About this task:
Give again, exactly as written, the lines of the records below from the line with "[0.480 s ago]" to the line with "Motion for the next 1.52". Both end lines count; pictures do not.

[[ Records for processing, beginning ]]

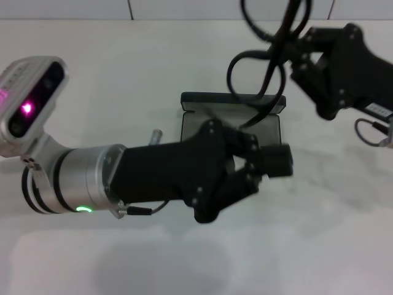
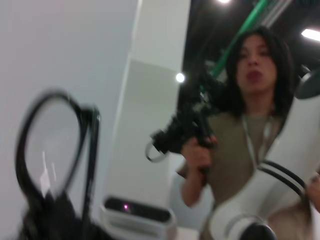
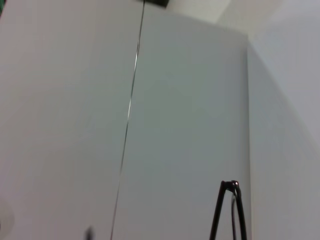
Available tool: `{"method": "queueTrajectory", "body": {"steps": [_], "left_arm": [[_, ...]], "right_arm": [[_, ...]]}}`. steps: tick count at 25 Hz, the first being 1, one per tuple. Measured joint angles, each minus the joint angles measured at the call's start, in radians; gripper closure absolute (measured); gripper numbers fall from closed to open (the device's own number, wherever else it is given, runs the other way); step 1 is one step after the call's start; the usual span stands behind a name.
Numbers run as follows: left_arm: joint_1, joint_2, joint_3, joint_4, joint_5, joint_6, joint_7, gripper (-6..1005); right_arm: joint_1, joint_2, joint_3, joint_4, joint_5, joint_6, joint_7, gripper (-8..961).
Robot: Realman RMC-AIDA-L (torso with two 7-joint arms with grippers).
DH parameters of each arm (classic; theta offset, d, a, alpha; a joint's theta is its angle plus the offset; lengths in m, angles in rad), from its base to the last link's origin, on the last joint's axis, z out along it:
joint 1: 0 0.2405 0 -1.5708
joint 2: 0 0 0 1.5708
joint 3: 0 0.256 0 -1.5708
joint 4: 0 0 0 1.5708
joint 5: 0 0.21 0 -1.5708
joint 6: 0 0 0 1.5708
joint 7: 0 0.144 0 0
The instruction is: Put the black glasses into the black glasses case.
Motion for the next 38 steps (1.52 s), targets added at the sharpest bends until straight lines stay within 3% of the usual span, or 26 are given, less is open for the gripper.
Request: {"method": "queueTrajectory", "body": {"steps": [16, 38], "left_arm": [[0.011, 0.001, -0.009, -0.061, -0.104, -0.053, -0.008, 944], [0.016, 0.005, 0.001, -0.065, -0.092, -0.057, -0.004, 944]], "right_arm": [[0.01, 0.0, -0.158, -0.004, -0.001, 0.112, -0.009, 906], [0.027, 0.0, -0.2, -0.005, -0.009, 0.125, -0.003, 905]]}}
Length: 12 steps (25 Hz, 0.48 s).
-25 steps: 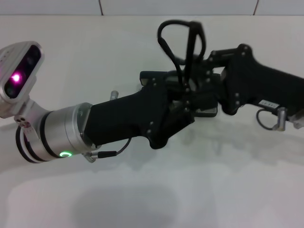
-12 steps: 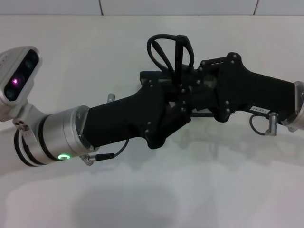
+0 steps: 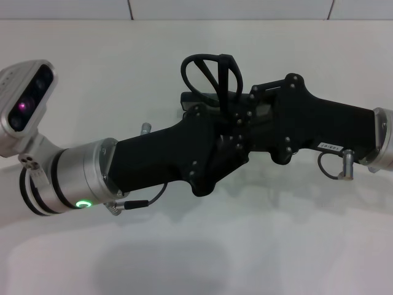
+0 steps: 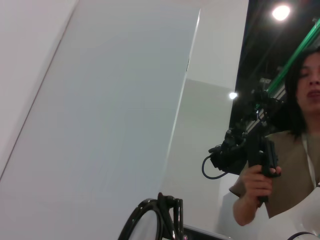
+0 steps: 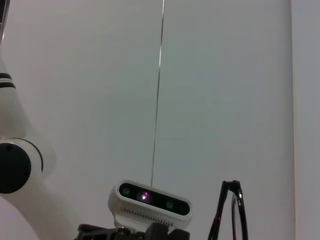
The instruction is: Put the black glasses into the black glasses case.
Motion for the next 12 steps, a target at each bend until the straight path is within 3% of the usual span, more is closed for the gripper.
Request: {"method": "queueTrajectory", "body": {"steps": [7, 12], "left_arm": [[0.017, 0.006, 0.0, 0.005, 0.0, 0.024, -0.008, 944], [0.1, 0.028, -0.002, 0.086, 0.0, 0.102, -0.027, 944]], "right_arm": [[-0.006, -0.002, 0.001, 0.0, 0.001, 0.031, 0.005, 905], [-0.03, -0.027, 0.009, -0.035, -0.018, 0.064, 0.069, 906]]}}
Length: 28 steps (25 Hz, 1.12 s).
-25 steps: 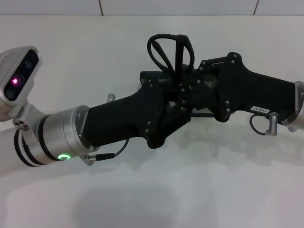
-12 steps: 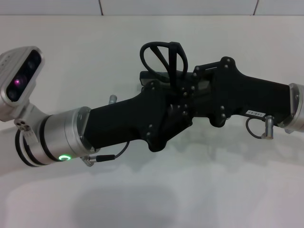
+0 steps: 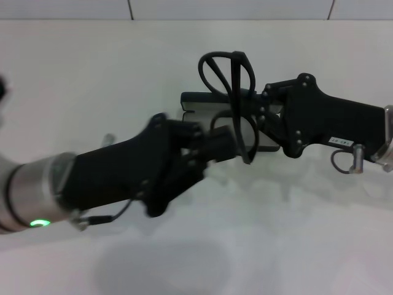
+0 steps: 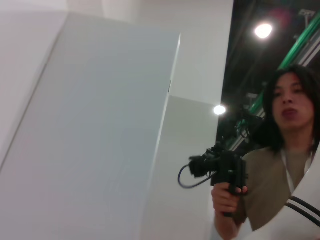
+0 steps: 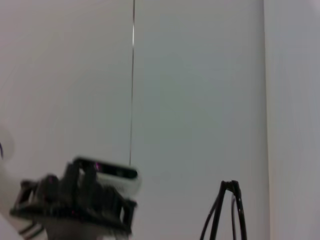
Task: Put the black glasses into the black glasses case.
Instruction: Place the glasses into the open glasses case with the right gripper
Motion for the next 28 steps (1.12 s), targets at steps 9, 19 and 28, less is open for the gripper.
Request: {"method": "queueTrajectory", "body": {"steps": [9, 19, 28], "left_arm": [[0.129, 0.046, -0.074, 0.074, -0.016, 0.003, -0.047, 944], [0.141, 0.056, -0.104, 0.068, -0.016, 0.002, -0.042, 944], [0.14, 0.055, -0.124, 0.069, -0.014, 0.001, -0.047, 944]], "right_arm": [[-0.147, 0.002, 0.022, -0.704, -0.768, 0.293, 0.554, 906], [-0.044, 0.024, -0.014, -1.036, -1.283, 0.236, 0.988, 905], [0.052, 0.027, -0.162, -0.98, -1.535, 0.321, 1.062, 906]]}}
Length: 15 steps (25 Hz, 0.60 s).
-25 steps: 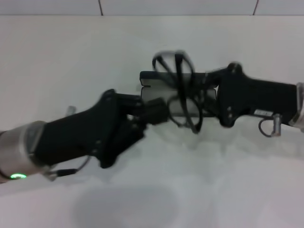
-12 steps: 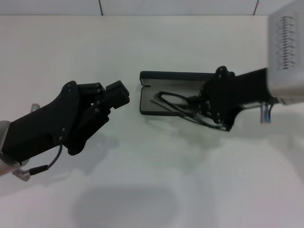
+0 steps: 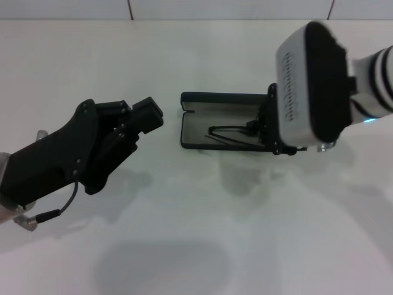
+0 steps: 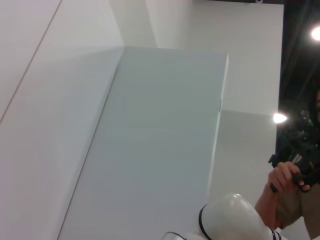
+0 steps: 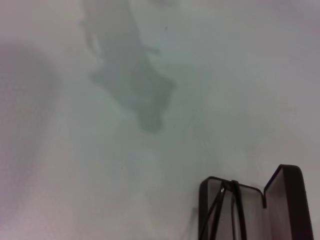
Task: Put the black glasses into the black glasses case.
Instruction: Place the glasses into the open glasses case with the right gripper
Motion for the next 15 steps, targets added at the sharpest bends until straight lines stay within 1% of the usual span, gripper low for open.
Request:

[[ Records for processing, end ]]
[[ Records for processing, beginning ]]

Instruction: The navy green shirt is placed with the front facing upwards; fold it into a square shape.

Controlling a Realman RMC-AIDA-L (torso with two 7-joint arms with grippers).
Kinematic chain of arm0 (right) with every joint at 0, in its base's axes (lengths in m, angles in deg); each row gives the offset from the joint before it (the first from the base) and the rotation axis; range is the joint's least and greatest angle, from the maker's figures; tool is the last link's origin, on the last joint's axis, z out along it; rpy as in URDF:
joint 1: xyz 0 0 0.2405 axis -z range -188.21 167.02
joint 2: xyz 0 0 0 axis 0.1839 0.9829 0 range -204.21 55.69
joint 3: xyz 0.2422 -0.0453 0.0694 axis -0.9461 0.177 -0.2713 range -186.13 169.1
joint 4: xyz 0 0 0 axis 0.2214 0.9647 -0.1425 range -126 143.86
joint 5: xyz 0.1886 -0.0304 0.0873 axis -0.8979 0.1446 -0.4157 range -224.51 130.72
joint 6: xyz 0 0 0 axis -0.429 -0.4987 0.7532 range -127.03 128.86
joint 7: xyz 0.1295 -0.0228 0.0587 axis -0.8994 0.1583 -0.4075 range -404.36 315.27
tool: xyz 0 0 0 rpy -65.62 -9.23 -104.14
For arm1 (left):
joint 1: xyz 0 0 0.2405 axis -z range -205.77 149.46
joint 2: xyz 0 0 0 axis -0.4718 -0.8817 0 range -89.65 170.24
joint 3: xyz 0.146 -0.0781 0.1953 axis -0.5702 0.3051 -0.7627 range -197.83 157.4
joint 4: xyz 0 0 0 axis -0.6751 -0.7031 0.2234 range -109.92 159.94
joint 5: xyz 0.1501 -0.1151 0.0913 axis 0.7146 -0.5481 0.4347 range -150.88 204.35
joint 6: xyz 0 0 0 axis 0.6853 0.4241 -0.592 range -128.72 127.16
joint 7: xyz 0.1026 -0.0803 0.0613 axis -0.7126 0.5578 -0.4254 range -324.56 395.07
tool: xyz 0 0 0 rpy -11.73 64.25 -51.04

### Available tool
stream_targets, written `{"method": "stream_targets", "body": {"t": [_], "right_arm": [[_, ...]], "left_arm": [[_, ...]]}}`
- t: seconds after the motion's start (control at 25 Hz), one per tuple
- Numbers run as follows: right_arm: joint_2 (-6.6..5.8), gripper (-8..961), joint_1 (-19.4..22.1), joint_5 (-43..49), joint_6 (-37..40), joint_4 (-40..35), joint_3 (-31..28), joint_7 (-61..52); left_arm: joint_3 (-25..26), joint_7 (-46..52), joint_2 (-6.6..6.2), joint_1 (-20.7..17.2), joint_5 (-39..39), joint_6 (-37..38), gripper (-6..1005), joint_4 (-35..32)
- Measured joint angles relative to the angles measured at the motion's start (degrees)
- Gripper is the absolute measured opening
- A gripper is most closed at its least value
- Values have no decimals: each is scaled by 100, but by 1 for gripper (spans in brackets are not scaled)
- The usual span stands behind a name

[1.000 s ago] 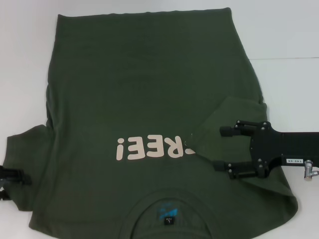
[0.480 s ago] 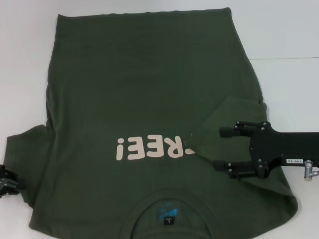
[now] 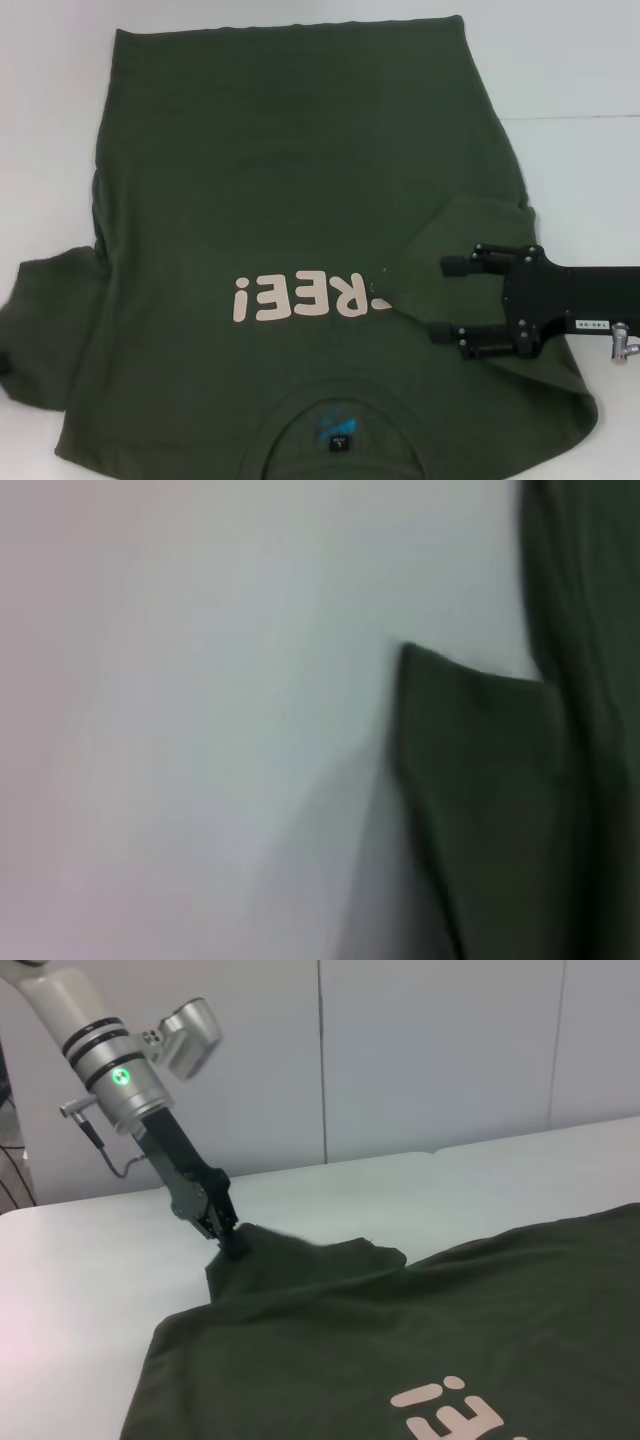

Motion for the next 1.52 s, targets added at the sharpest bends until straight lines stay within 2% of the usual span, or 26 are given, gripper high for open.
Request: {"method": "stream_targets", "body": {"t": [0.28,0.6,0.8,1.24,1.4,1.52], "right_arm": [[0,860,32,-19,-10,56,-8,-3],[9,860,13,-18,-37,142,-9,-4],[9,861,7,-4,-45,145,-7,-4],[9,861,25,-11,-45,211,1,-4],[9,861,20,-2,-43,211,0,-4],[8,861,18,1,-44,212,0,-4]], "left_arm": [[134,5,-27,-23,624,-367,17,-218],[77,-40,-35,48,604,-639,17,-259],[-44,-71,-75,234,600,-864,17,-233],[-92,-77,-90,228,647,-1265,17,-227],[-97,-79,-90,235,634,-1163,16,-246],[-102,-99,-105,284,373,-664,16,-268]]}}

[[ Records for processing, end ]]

Response:
[0.480 s ago] 
[now] 

Motion for the next 1.52 s, targets added at the sharpest bends until straight lines stay within 2% of the usual span, or 26 are given, gripper high for open.

Nothing else goes in the answer.